I failed to mention that there is no need to increase the incomming received buffers (ATH_RXBUF).

09/10/06 14:17:33 changed by anonymous

Regarding the insmod oops on 2.4/xscale... I still see it. Anybody got a clue how to fix this ?

12/08/06 15:35:30 changed by mrenzmann

  • status changed from assigned to new.
  • milestone changed from version 0.9.3 to version 0.9.x - progressive release candidate phase.

@ronen: I'm not sure if the suggested fix is actually the right way to do it. The idea of this test is to recognize duplicate frames. The test as such seems to be ok at this place, and I just verified that FreeBSD as well as NetBSD do the same in their versions of net80211.

I expect that the source of the problem is to be sought elsewhere. This issue needs more investigation, so I reschedule the ticket. Anyone up for the investigation?
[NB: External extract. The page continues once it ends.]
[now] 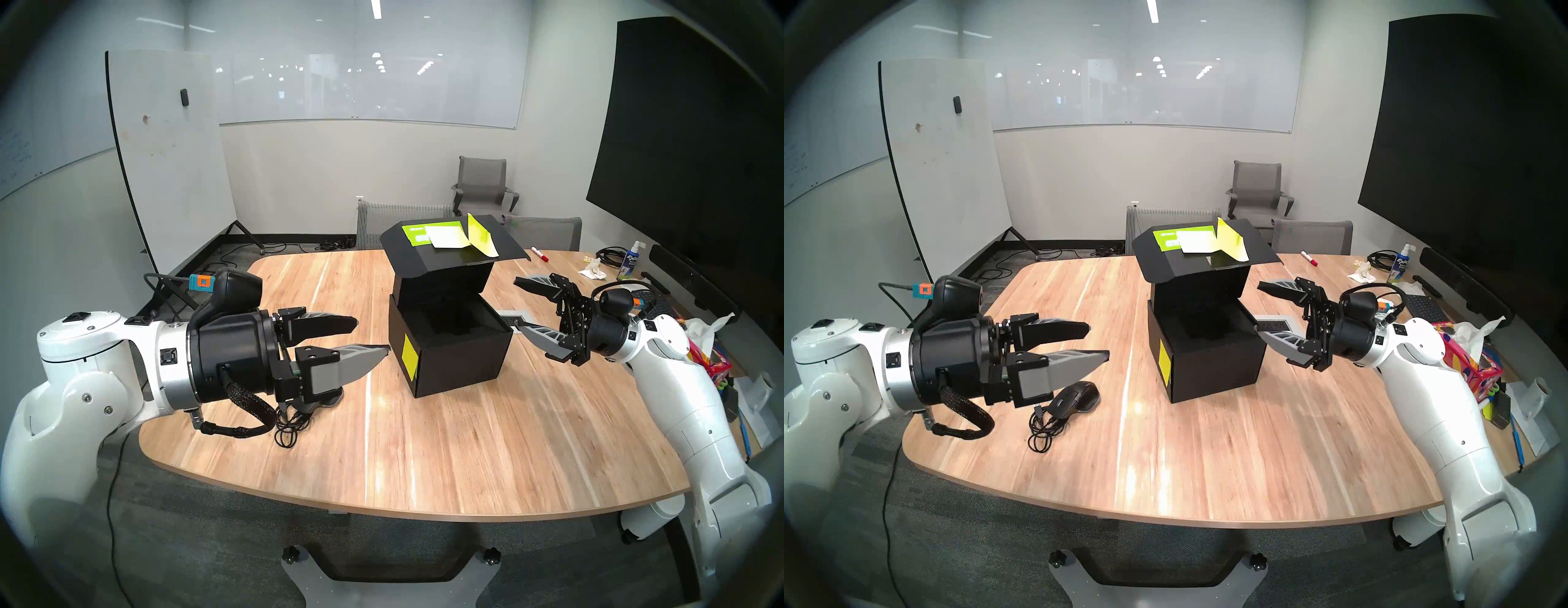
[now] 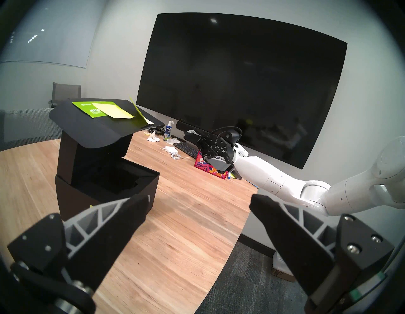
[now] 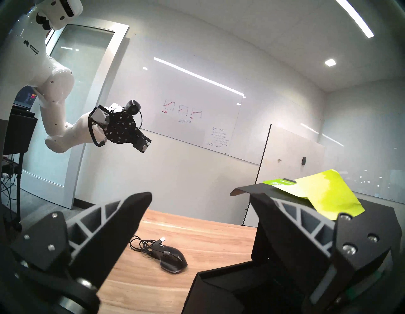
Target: Open the box and place the mouse inside
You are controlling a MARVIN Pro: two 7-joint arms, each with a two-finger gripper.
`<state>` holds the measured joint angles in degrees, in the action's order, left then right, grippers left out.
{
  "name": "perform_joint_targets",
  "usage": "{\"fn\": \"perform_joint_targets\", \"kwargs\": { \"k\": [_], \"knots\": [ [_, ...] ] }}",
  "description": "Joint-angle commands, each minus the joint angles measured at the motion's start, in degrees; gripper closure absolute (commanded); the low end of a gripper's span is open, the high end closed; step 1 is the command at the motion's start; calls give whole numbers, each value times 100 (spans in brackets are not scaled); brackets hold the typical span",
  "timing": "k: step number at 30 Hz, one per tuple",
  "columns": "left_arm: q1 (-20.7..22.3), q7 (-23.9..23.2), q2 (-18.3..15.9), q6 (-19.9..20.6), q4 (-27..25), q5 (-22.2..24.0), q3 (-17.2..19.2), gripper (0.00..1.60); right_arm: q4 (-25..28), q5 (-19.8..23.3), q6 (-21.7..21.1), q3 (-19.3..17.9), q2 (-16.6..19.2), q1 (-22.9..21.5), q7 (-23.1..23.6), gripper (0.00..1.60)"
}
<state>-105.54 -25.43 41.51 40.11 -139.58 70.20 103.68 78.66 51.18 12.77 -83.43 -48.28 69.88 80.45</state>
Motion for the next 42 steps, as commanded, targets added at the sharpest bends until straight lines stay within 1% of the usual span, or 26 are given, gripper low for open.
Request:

12/08/06 15:35:58 changed by mrenzmann

  • owner deleted.

08/09/07 12:32:32 changed by anonymous

I do it,but the error don't disappear.the error is : Unable to handle kernel NULL pointer dereference at virtual address 00000000 pgd = c1d98000 [00000000] *pgd=01dce801, *pmd = 01dce801, *pte = 00000000, *ppte = 00000000 Internal error: Oops: 7 CPU: 0 pc : [<c397651c>] lr : [<c3995204>] Not tainted sp : c18c7e60 ip : 000130c4 fp : c18c7ea8 r10: c16ea160 r9 : 00000013 r8 : c16ea000 r7 : c16a0000 r6 : c16ea160 r5 : 00000000 r4 : 00000000 r3 : 00000000 r2 : 00000000 r1 : 00000000 r0 : c16a0000 Flags: nZCv IRQs on FIQs on Mode SVC_32 Segment user Control: 39FF Table: 01D98000 DAC: 00000015 Process busybox (pid: 89, stack limit = 0xc18c6368) Stack: (0xc18c7e60 to 0xc18c8000) 7e60: 00000000 00000000 00000000 00000000 00000000 c39a4978 c39a6c30 00000008 7e80: c16ea000 c1fe1000 c16ea160 4bff0000 4bff0000 00000007 c39a6fc4 c18c7edc 7ea0: c18c7eac c39a464c c399506c c16ea000 00000000 c3934008 c39a6fc4 c39a7134 7ec0: c1fe1000 00000000 c188fa60 c3934000 c18c7f14 c18c7ee0 c00be3ac c39a4420 7ee0: c1fe1000 c39a7134 c0163994 00000000 c00be418 ffffffea c3995000 c015f400 7f00: 00095318 c39a48e0 00000007 c18c7f18 c005234c c39a48b8 c16eb000 c16eb000 7f20: c16ed000 00000060 c398d000 c3995060 0001276c 00000000 00000000 00000000 7f40: 00000000 00000000 00000000 00000000 00000000 00000000 00000000 00000000 7f60: 00000000 00000000 00000000 00000000 00000000 00000000 00000000 00000000 7f80: 00000000 0000000e 00095318 c3995000 00000080 c0044684 c18c6000 0007db30 7fa0: 00000000 c00444c0 0000000e c0044328 000686d8 00095318 bfffcdcc c39a72cc 7fc0: 0000000e 00095318 c3995000 00068858 c39a7160 c39a5218 0007db30 bffffdcc 7fe0: 4007f71c bfffcad0 000299dc 4007f728 20000010 000686d8 e3a03016 e5803000 Backtrace: Function entered at [<c3995060>] from [<c39a464c>] Function entered at [<c39a4414>] from [<c00be3ac>] Function entered at [<c39a48ac>] from [<c005234c>] Backtrace aborted due to bad frame pointer <00000007> Code: e3a00000 e1a0f00e 00001ffe e59fc01c (e5912000) Segmentation fault

08/09/07 13:13:39 changed by mentor

  • summary changed from Wireless packets disapear probably at the receiver to Wireless packets disappear probably at the receiver.